A single number is wanted: how many lines of the data include the string "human".

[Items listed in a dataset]
* * *

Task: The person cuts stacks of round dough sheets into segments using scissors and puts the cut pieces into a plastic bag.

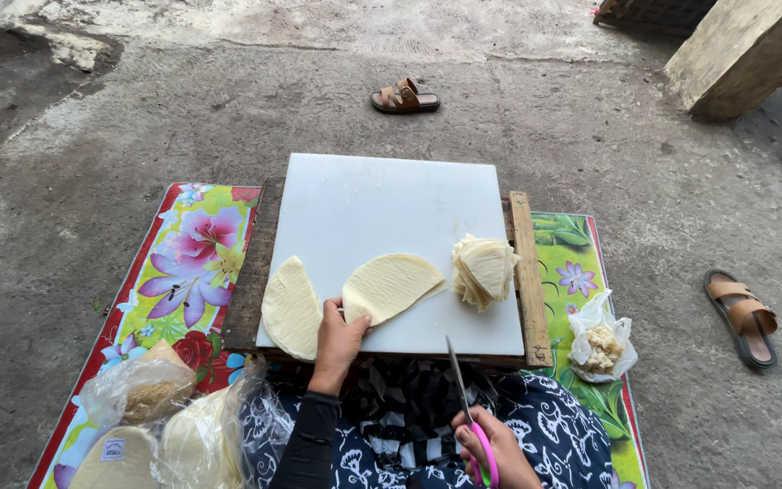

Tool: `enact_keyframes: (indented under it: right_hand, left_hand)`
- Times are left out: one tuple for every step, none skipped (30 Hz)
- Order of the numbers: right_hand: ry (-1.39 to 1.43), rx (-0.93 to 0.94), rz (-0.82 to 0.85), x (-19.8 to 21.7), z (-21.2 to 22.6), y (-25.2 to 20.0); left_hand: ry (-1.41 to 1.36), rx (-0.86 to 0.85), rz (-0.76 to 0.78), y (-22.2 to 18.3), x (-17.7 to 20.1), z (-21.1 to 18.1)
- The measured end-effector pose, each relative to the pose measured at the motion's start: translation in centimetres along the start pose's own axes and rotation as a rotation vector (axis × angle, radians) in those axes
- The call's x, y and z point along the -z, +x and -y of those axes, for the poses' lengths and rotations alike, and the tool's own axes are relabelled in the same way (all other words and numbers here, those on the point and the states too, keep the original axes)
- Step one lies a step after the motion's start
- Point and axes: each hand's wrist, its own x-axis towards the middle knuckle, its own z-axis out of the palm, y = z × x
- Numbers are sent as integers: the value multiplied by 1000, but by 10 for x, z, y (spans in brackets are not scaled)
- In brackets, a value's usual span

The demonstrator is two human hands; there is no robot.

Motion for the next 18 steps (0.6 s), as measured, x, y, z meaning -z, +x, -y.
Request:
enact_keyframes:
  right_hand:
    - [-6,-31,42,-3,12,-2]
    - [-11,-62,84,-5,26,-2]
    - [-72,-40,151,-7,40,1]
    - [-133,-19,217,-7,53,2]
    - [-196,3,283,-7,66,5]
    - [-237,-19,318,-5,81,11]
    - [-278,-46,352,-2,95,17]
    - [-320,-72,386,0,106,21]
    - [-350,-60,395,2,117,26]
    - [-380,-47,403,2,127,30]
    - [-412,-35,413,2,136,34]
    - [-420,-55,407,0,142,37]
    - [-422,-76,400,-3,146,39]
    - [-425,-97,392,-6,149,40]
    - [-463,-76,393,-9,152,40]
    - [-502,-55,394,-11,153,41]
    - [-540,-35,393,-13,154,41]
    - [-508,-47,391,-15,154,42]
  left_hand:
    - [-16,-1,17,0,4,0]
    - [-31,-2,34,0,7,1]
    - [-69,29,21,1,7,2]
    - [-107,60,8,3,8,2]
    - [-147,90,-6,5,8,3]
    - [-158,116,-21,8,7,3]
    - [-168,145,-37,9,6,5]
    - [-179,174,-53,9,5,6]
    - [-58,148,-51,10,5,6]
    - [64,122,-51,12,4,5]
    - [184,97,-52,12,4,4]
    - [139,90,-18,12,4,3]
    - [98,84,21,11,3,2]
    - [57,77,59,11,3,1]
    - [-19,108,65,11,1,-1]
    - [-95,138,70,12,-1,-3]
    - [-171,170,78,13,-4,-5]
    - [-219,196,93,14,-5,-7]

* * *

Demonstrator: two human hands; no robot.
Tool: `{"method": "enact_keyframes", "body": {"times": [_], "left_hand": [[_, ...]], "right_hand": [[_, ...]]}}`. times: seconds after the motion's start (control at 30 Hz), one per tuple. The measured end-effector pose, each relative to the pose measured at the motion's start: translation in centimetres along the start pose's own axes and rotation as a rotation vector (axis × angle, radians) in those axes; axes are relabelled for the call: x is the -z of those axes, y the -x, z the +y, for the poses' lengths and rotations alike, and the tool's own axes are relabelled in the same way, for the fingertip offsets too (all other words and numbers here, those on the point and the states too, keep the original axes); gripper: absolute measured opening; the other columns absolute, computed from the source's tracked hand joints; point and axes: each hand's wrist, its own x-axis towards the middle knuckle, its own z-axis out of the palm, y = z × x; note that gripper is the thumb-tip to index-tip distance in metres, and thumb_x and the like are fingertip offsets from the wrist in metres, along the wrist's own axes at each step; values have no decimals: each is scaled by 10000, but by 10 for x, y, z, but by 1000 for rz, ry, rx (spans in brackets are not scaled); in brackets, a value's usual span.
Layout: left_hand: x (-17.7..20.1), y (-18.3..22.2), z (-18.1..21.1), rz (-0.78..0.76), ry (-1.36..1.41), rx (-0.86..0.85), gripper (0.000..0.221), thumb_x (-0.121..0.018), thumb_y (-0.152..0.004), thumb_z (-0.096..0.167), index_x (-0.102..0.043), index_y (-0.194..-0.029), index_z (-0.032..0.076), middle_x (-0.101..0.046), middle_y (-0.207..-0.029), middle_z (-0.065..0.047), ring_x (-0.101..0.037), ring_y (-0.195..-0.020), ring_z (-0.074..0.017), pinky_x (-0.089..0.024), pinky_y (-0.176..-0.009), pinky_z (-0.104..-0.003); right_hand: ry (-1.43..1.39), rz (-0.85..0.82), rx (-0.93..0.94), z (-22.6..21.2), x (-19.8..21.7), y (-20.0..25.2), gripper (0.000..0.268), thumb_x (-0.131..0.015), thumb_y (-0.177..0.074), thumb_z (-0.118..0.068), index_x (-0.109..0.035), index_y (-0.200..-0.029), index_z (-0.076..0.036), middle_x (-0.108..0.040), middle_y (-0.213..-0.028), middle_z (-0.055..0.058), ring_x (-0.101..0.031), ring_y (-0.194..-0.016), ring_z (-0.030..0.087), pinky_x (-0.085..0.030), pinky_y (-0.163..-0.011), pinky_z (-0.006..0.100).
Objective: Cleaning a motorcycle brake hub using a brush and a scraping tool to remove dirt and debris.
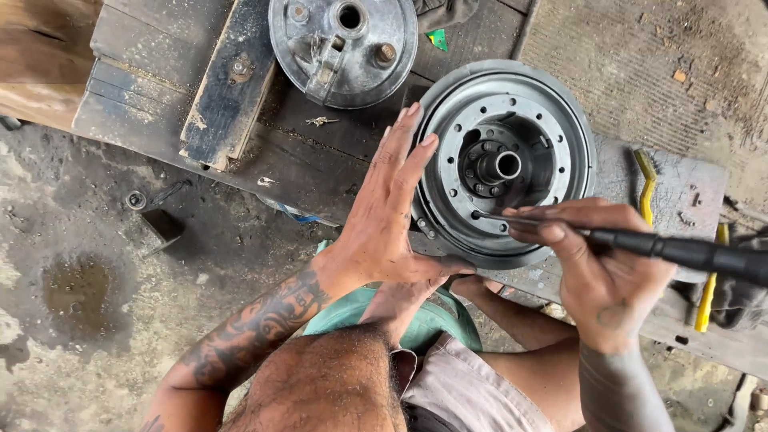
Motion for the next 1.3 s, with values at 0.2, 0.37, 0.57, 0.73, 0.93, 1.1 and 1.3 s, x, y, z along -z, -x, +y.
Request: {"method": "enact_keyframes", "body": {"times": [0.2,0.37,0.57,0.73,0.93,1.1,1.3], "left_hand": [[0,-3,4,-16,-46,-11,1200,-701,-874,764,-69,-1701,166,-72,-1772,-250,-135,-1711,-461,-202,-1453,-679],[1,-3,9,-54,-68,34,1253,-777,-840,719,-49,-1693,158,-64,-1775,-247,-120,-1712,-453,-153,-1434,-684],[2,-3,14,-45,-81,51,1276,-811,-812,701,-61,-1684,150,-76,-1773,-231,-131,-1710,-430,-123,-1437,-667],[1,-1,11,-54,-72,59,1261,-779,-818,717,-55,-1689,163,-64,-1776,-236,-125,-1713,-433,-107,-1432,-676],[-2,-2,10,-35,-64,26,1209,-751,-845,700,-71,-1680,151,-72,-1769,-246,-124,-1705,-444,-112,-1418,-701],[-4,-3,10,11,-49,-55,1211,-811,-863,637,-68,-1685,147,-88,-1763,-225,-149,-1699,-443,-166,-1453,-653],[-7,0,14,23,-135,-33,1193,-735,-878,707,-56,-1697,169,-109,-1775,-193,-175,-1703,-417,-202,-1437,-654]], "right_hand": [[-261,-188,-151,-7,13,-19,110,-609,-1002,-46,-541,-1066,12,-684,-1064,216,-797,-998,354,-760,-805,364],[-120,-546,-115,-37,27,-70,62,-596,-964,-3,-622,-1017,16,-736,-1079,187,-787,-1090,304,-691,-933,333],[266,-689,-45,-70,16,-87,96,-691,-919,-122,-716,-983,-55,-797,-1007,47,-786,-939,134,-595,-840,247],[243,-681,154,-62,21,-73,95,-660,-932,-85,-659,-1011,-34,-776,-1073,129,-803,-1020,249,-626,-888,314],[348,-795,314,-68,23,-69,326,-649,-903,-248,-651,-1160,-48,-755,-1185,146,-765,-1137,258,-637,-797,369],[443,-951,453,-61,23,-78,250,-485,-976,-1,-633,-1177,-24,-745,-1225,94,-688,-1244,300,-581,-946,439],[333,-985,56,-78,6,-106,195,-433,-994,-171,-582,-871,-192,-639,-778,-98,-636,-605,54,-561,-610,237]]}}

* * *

▶ **Solution**: 2